Excerpts from a dataset:
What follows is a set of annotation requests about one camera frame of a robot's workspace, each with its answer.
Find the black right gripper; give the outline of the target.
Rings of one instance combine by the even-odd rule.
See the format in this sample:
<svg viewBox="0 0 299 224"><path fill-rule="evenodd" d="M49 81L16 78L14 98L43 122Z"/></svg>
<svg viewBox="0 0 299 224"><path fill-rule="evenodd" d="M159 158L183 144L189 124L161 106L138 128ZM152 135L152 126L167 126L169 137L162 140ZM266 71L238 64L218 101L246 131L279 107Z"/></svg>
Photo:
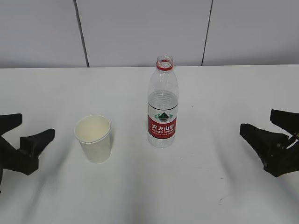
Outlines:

**What the exercise asks**
With the pictures left out, copy exactly the lines from the line holding "158L183 144L189 124L161" through the final line of the records, including both.

**Written solution**
<svg viewBox="0 0 299 224"><path fill-rule="evenodd" d="M159 158L183 144L189 124L161 106L138 128ZM152 135L152 126L167 126L169 137L162 140ZM266 71L238 64L218 101L246 131L279 107Z"/></svg>
Photo:
Outlines:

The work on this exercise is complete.